De base, Fallout 76 semblait aborder quelque chose d’assez dangereux pour une franchise RPG : le multijoueur. C’était l’argument principal de ce titre, la révolution venait du fait qu’on allait pouvoir s’amuser entre ami·es sur des serveurs partagés pour construire et se battre ensemble. L’idée n’est pas idiote en soi, mais elle ne correspondait en rien à l’esprit même de la franchise Fallout.
A l’instar de The Elder Scrolls (Skyrim, Oblivion, etc.), Fallout se doit d’être avant tout une aventure solo dans laquelle on nous offre un vaste univers où tout est permis. Les choix sont les plus importants, nous décidions de ce que notre personnage allait devenir : un héros valeureux ou un fieffé bandit cannibale (et tous les degrés entre). L’aventure solo s’apprécie avant tout pendant de longues sessions, dans une relation de long terme entre le joueur, son personnage, l’univers et les Personnages Non Joueurs (PNJ) qui le composent.
Utiliser le live-action et la cinématique, une technique bien connue pour la cacher la misère de ses graphismes.

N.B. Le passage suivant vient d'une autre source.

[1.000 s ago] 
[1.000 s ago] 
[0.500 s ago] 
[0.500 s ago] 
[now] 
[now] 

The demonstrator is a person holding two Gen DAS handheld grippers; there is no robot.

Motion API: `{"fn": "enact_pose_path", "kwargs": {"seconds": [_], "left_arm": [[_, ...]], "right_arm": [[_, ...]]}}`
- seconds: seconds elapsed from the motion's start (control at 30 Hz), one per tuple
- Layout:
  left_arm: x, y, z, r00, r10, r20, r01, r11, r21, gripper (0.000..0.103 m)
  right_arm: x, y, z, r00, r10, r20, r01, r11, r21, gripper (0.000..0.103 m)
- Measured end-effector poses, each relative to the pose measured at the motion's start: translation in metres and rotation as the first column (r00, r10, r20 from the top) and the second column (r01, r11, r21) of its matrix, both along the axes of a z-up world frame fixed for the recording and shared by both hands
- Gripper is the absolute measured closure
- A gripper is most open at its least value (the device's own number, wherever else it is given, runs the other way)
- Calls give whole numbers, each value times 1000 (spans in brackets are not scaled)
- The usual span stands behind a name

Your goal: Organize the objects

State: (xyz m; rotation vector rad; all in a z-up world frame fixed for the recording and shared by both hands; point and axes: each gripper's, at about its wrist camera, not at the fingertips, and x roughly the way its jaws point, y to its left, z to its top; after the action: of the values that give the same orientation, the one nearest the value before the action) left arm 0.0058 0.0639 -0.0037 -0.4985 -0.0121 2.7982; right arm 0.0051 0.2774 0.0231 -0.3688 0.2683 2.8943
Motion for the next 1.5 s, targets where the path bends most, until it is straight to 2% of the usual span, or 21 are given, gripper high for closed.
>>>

En ouvrant au multijoueur, et surtout en en faisant l’argument principal du titre, Fallout 76 s’est perdu. Bethesda a succombé à la mode du “tout online” comme si utiliser les fonctionnalités en ligne étaient devenues une norme, une recette magique pour assurer le succès du jeu. Il faut bien sûr comprendre que dans le online se cachent aussi des micro-transactions et une monnaie virtuelle (les “atomes”) qui permettent d’obtenir des skins (cosmétiques) en échange d’euros sonnants et trébuchants.
Un démarrage laborieux.
Le démarrage de Fallout 76 fut un vrai chemin de croix pour Bethesda. On passera rapidement sur le “Bag gate” lorsque les gens qui avaient déboursé 200€ pour l’édition collector s’étaient retrouvé avec un affreux sac en nylon en lieu et place d’un sac en vraie toile annoncé.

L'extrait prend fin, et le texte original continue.